• _Supplied records_
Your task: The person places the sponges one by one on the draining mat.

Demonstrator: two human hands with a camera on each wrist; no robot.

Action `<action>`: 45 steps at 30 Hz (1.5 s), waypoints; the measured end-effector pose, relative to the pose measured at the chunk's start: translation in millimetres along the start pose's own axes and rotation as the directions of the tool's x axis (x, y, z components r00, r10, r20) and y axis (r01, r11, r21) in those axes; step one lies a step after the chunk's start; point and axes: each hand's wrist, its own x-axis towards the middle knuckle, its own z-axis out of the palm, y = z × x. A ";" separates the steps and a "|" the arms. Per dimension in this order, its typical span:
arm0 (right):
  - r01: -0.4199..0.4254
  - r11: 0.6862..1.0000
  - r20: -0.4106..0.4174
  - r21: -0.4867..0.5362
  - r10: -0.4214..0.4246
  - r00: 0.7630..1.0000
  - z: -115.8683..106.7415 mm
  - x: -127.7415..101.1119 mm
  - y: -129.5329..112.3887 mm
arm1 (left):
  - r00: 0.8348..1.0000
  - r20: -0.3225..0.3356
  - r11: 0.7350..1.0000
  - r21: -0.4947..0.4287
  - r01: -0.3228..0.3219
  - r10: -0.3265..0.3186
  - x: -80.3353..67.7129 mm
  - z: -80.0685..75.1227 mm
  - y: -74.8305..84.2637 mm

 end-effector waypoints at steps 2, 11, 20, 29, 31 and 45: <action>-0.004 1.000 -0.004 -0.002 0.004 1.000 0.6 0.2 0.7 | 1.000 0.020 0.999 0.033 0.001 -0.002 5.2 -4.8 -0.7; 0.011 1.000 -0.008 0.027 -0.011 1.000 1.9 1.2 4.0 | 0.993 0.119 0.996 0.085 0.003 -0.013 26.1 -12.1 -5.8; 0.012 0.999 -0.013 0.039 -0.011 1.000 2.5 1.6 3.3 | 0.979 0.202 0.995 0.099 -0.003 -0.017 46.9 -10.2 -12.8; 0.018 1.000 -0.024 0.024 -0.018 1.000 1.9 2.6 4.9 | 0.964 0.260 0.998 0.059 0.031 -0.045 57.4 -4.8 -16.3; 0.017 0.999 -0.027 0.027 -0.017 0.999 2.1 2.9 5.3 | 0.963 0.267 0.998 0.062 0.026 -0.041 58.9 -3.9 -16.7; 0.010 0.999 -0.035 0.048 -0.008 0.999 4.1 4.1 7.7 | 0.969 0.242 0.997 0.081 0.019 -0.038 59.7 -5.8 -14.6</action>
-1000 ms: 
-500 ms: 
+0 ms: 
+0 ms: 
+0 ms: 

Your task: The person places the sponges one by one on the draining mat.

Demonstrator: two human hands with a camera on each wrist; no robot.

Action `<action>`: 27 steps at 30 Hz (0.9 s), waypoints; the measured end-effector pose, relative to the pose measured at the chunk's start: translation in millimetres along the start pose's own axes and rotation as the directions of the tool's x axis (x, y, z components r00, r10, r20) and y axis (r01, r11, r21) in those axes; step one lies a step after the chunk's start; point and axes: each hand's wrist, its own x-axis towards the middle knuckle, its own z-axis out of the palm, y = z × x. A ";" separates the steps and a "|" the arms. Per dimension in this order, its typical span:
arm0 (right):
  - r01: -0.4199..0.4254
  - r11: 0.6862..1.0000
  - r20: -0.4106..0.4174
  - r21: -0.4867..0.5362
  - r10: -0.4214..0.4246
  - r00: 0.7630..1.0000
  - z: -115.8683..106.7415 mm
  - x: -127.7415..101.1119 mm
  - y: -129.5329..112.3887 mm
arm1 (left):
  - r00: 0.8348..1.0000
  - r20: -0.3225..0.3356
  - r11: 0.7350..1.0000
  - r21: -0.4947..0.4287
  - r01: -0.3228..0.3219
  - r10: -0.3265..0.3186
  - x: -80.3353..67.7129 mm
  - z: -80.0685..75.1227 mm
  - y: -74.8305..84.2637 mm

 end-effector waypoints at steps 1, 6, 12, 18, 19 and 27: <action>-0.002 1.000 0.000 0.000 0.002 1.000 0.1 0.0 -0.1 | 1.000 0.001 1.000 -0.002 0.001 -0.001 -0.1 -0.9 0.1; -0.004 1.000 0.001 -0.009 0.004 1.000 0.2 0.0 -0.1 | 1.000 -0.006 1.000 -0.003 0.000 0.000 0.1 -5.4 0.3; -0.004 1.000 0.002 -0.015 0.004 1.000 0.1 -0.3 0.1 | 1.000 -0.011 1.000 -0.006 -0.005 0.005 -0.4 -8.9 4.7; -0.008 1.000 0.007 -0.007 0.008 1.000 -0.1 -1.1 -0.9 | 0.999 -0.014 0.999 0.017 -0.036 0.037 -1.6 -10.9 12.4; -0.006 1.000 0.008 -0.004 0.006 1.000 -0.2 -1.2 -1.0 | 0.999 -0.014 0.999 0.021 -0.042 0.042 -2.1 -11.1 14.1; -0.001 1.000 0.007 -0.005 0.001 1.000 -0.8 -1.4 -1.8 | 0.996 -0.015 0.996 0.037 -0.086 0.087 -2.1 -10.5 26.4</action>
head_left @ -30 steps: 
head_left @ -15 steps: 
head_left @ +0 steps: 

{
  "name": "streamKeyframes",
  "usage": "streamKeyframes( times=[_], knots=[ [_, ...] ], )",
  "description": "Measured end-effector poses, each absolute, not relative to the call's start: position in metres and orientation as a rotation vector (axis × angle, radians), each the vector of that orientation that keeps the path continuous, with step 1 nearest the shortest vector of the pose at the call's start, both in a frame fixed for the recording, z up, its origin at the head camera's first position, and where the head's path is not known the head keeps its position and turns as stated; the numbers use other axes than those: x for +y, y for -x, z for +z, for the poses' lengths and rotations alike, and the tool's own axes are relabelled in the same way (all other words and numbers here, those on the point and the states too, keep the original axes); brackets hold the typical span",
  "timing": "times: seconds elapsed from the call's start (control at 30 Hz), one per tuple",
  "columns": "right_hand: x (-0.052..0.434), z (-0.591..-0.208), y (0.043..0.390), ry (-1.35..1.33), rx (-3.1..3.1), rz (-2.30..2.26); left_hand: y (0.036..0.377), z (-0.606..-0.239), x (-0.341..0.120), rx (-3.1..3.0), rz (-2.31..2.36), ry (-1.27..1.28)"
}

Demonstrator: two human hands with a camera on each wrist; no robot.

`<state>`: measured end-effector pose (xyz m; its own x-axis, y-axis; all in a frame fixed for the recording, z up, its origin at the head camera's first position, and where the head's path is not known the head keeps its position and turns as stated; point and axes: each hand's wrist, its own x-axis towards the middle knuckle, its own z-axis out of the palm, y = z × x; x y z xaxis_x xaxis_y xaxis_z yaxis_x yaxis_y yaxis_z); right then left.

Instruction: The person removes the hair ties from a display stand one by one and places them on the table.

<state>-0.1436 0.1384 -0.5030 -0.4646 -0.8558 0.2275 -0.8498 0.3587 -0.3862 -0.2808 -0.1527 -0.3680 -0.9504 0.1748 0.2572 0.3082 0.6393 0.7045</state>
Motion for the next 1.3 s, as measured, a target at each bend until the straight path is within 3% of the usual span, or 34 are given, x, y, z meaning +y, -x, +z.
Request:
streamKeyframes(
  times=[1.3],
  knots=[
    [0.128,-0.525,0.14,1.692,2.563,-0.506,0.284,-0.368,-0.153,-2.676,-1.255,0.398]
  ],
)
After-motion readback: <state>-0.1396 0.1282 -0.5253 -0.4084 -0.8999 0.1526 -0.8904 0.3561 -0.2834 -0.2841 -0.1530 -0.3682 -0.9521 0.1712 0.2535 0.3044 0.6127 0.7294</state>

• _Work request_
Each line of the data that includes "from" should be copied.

• _Solved exercise_
  "timing": "times: seconds elapsed from the call's start (control at 30 Hz), one per tuple",
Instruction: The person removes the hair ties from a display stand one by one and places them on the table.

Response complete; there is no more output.